- Relator(a)
- Ministro Marco Aurélio Bellizze
- Órgão julgador
- Terceira Turma
- Data do julgamento
- 27/06/2017
- Data de publicação
- 03/08/2017
STJ – Acórdão, Rel. Ministro Marco Aurélio Bellizze, Terceira Turma, j. 27/06/2017, p. 03/08/2017
EMBARGOS DE DECLARAÇÃO NO AGRAVO INTERNO NO AGRAVO EM RECURSO ESPECIAL. PROCESSUAL CIVIL. AÇÃO MONITÓRIA. NEGATIVA DE PRESTAÇÃO JURISDICIONAL. NÃO OCORRÊNCIA. OMISSÃO E OBSCURIDADE. INEXISTÊNCIA. PRETENSÃO DA PARTE AGRAVADA DE CONDENAÇÃO A LITIGÂNCIA DE MÁ-FÉ. AUSÊNCIA DE MÁ-FÉ OU INTUITO PROTELATÓRIO. EMBARGOS REJEITADOS. 1. Consoante dispõe o art. 1.022 do CPC/2015, destinam-se os embargos de declaração a expungir do julgado eventual omissão, obscuridade, contradição ou erro material, não se caracterizando via própria ao rejulgamento da causa. 2. Quanto à pretensão da parte embargada em condenar as embargantes às penas da litigância de má-fé, constato que não merece guarida, pois, conforme entendimento desta Corte: "A interposição de recursos cabíveis não implicam litigância de má-fé nem ato atentatório à dignidade da justiça, ainda que com argumentos reiteradamente refutados pelo Tribunal de origem ou sem alegação de fundamento novo" (AgRg nos EDcl no REsp n. 1.333.425/SP, Relatora a Ministra Nancy Andrighi, DJe 4/12/2012).
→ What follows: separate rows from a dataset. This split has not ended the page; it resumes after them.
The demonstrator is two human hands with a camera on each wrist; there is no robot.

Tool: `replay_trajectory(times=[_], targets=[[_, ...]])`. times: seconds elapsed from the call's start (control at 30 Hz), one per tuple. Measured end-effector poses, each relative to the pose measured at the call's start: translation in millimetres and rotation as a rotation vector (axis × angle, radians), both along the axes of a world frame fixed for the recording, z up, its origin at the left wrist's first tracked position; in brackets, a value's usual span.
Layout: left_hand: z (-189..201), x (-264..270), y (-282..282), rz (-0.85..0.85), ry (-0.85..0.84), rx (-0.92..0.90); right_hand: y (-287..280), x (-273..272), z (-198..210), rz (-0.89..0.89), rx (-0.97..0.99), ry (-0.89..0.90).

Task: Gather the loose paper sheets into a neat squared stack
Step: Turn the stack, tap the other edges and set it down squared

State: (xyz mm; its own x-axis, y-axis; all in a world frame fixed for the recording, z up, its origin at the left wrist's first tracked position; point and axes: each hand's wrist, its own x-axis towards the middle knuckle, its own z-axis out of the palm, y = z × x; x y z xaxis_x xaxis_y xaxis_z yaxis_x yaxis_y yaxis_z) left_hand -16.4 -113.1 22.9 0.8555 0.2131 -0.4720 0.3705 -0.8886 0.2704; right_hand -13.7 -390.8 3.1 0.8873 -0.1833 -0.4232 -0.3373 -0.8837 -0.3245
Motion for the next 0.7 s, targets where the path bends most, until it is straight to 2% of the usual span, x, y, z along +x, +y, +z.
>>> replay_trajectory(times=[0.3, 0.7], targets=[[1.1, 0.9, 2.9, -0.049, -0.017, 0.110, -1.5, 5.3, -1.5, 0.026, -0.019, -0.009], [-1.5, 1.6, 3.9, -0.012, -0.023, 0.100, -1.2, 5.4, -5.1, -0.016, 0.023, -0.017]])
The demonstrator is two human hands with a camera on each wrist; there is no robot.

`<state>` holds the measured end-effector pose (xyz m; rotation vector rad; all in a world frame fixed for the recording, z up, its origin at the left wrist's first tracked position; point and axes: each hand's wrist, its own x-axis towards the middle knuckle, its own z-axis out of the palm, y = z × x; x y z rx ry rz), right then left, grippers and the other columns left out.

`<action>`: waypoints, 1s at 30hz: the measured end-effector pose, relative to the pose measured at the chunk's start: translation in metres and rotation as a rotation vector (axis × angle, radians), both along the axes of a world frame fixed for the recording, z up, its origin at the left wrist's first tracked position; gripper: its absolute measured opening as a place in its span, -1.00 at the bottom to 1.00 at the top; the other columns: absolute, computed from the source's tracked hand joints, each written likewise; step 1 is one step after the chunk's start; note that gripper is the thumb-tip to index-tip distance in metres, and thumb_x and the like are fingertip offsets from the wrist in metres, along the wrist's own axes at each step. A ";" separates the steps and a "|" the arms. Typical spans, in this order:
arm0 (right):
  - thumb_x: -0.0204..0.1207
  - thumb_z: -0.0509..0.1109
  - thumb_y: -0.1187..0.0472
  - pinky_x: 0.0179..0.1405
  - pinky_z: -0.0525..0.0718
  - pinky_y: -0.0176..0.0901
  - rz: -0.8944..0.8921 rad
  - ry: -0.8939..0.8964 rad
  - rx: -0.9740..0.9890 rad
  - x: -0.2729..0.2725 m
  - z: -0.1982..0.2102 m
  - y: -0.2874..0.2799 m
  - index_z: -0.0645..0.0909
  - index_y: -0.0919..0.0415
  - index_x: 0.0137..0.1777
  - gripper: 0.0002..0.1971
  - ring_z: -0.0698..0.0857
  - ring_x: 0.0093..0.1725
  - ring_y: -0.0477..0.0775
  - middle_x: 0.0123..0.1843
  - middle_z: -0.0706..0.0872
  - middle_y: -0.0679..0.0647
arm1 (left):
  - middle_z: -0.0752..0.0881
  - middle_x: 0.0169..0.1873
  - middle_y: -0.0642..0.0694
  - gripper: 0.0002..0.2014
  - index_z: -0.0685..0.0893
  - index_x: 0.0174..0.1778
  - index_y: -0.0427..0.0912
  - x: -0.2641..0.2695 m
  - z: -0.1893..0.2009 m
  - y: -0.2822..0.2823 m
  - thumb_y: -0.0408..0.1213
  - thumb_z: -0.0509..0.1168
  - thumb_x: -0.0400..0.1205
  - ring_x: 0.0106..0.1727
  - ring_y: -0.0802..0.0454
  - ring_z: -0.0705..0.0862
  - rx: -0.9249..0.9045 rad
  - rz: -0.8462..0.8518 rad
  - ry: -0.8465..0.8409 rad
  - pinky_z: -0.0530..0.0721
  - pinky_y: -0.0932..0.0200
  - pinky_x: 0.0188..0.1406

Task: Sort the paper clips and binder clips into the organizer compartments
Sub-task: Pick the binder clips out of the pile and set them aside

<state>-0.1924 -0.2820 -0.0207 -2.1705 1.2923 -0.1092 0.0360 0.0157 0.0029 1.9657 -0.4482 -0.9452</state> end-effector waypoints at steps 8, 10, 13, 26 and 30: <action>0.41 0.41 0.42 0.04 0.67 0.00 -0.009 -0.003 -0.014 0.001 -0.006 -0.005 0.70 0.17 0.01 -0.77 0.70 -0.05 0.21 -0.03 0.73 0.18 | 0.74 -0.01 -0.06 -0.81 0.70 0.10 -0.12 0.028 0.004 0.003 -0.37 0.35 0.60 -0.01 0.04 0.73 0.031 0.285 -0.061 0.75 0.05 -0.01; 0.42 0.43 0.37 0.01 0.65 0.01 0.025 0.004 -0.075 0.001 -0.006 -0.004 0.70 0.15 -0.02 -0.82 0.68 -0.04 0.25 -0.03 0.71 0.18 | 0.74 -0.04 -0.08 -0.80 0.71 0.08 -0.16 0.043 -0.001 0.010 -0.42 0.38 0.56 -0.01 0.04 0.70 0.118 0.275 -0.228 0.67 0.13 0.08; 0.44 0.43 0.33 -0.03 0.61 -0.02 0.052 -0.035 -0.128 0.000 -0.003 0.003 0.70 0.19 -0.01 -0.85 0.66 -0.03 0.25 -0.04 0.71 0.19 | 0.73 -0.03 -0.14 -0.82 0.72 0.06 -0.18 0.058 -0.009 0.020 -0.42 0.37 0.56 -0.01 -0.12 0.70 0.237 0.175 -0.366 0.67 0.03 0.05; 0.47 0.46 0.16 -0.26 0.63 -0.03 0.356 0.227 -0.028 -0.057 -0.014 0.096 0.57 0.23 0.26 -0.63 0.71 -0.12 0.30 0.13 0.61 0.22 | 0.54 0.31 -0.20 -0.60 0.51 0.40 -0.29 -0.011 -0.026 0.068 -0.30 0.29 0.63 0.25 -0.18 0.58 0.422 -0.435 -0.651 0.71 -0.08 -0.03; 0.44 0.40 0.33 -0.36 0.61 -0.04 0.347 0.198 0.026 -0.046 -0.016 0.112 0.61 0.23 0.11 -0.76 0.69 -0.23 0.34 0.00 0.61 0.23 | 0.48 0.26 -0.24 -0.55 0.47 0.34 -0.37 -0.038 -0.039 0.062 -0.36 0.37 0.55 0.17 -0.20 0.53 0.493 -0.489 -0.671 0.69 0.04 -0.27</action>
Assim, não havendo má-fé ou intuito protelatório, no presente caso, impõe-se a rejeição do pedido de aplicação de multa. 3. Embargos de declaração rejeitados. (EDcl no AgInt no AREsp n. 965.265/AM, relator Ministro Marco Aurélio Bellizze, Terceira Turma, julgado em 27/6/2017, DJe de 3/8/2017.)